--- TASK DESCRIPTION ---
A single number is the whole answer: the count of lines in these entries that hold "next".

-- Opening Marker --

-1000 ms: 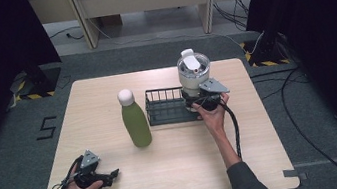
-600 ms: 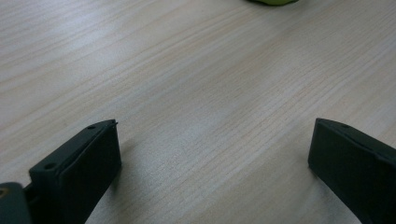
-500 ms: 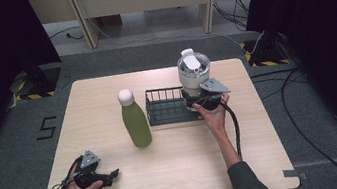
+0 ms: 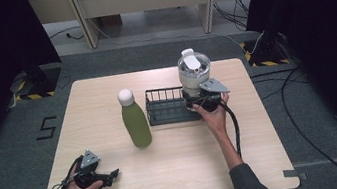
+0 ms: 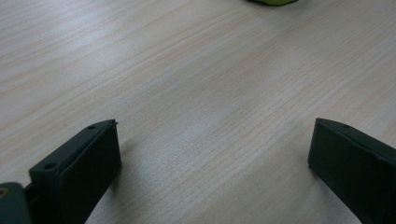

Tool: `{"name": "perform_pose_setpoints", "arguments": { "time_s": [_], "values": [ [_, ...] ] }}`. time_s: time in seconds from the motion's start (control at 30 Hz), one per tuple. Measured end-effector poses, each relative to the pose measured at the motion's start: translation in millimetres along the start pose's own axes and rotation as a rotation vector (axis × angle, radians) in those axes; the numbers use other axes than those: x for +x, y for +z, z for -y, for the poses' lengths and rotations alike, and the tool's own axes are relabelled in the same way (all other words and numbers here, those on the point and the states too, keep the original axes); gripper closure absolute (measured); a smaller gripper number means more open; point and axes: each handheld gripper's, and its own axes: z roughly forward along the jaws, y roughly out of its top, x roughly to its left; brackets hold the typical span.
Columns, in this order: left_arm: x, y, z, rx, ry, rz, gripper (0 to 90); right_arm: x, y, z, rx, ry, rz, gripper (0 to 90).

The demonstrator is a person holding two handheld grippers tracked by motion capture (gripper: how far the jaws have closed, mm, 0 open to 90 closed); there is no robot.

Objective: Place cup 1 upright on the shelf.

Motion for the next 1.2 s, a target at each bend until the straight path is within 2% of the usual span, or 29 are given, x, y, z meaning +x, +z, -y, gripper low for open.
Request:
{"name": "perform_pose_setpoints", "arguments": {
  "time_s": [0.2,0.37,0.67,0.77,1.2],
  "values": [
    [-0.1,0.0,0.0,0.0,-0.001,0.0,1.6,0.5,-4.9,-0.7,0.009,0.002,0.003,9.1],
    [-0.1,0.0,0.0,0.0,-0.001,0.0,1.6,1.1,-12.4,-0.6,-0.007,0.032,0.004,8.8],
    [0.0,0.0,0.0,0.0,-0.001,0.0,1.6,2.6,-24.8,-1.0,-0.004,0.034,0.012,11.5],
    [0.0,0.0,0.0,0.0,-0.001,0.0,1.6,4.7,-28.8,-1.2,-0.002,0.02,0.019,11.9],
    [0.0,0.0,0.0,0.0,-0.001,0.0,1.6,10.8,-43.9,0.0,0.004,0.032,0.02,14.6]
  ]
}}
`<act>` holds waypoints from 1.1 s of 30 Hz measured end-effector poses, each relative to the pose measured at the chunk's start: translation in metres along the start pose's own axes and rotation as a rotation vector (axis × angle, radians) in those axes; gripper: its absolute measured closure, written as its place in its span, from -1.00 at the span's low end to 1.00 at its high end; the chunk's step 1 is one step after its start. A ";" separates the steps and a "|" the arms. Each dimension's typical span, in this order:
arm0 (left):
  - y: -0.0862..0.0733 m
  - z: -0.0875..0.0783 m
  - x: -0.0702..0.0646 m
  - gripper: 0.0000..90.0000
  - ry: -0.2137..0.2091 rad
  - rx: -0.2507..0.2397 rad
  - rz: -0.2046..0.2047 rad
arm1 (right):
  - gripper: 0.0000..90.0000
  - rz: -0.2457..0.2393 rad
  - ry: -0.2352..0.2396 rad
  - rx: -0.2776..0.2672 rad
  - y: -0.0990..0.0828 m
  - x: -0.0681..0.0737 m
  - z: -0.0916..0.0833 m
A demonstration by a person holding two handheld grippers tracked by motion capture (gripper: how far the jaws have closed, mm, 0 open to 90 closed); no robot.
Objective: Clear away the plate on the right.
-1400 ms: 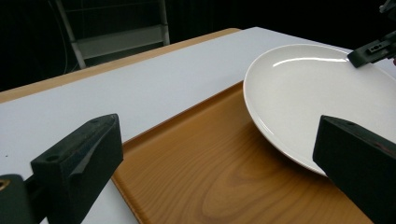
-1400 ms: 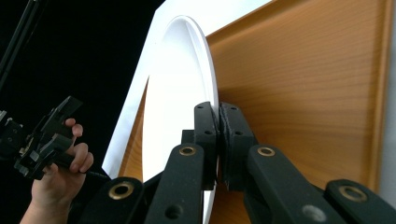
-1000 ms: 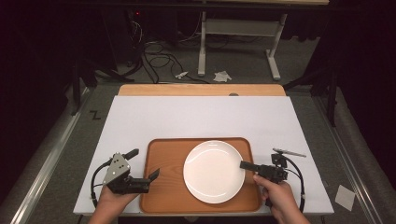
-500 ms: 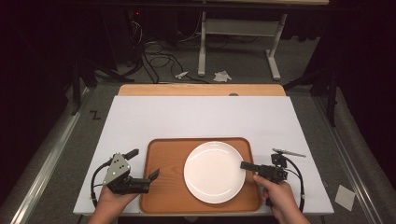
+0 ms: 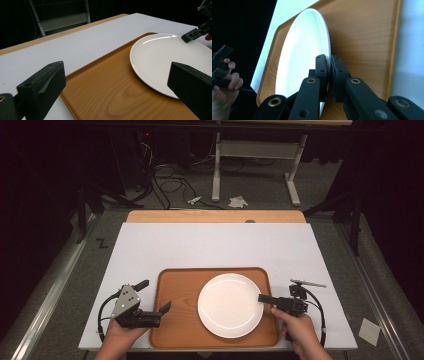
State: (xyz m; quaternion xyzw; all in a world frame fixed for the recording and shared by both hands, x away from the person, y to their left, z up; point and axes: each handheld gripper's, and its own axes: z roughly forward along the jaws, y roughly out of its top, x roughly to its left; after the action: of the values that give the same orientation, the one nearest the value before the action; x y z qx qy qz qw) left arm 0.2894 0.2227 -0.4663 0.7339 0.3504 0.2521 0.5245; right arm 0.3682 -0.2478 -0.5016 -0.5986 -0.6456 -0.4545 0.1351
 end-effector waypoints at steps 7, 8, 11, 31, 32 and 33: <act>0.000 0.000 0.000 -0.95 0.000 -0.001 0.000 | 0.92 -0.011 -0.028 0.011 0.000 -0.001 0.002; 0.000 0.000 0.000 -0.95 0.000 -0.001 0.001 | 0.91 -0.018 -0.033 0.014 0.000 -0.001 0.002; 0.000 0.000 0.000 -0.95 -0.001 0.000 0.001 | 0.89 -0.023 -0.046 0.013 -0.001 0.000 0.003; 0.000 0.001 -0.001 -0.95 -0.008 0.010 0.005 | 0.35 -0.116 -0.096 -0.014 0.000 0.007 -0.004; 0.000 0.001 -0.001 -0.95 -0.008 0.010 0.006 | 0.31 -0.129 -0.102 -0.029 0.000 0.009 -0.006; 0.000 0.001 -0.001 -0.95 -0.008 0.011 0.007 | 0.28 -0.145 -0.107 -0.038 0.001 0.010 -0.009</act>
State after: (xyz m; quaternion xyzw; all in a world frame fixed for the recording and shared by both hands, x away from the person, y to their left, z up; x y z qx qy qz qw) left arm 0.2892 0.2216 -0.4664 0.7389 0.3472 0.2489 0.5211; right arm 0.3633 -0.2480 -0.4896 -0.5763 -0.6849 -0.4425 0.0557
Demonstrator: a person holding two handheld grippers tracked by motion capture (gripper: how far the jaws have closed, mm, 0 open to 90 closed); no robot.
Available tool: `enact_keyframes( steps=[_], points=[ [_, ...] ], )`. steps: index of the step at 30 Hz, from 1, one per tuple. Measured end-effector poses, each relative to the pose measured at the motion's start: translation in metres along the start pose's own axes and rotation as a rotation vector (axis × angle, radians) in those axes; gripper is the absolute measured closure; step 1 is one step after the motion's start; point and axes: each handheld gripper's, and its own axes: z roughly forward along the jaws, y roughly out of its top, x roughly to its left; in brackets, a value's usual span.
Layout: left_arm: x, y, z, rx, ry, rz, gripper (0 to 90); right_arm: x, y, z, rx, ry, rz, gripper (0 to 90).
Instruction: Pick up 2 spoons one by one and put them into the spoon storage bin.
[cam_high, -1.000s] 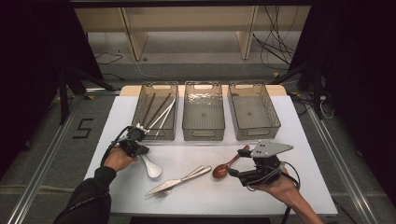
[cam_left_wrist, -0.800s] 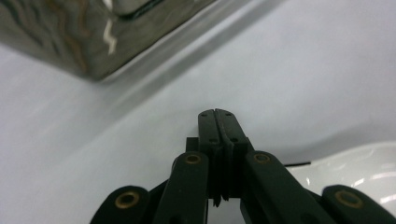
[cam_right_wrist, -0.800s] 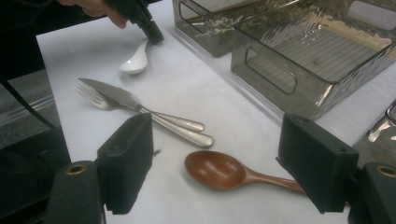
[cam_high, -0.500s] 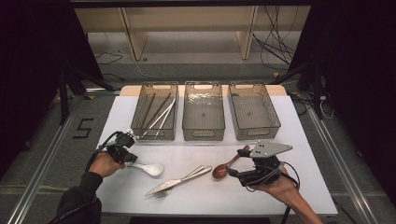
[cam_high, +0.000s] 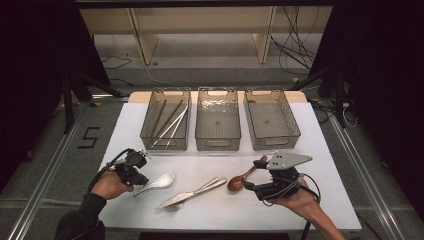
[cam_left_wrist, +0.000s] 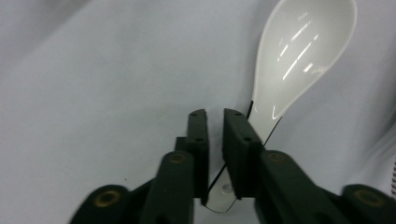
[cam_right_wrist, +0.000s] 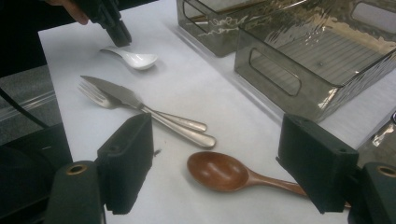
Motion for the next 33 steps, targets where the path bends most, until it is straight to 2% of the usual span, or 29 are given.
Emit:
enact_keyframes(
  steps=[3,6,10,15,18,21,23,26,29,33],
  points=[
    [-0.001,-0.002,-0.006,-0.016,-0.012,-0.005,57.6,0.000,0.000,0.000,0.000,-0.001,0.003,27.5],
    [-0.007,-0.003,-0.008,-0.003,-0.022,0.029,48.1,0.000,0.000,0.000,0.001,0.000,0.001,27.5],
    [-0.018,-0.005,-0.005,0.012,-0.020,0.086,41.5,0.000,0.000,0.000,0.001,0.001,0.002,27.5],
    [-0.020,-0.005,0.002,0.033,-0.023,0.091,37.7,0.000,0.000,0.000,0.003,0.002,0.000,27.5],
    [-0.020,-0.005,0.005,0.045,-0.017,0.097,38.7,0.001,0.000,0.001,0.004,0.002,-0.002,27.5],
    [-0.020,-0.004,0.009,0.056,-0.017,0.109,45.0,0.001,0.000,0.001,0.006,0.002,-0.004,27.5],
    [-0.022,-0.004,0.011,0.070,-0.005,0.125,49.9,0.001,0.000,0.001,0.006,0.002,-0.003,27.5],
    [-0.024,-0.003,0.012,0.077,-0.016,0.157,55.3,0.001,0.000,0.001,0.004,0.005,-0.007,27.5],
    [-0.025,-0.003,0.014,0.086,-0.009,0.177,63.2,0.002,0.000,0.001,0.006,0.004,-0.008,27.5],
    [-0.026,-0.002,0.015,0.085,-0.017,0.180,67.1,0.002,0.001,0.001,0.005,0.004,-0.008,27.7]
  ],
)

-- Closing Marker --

--- ANSWER AREA ---
2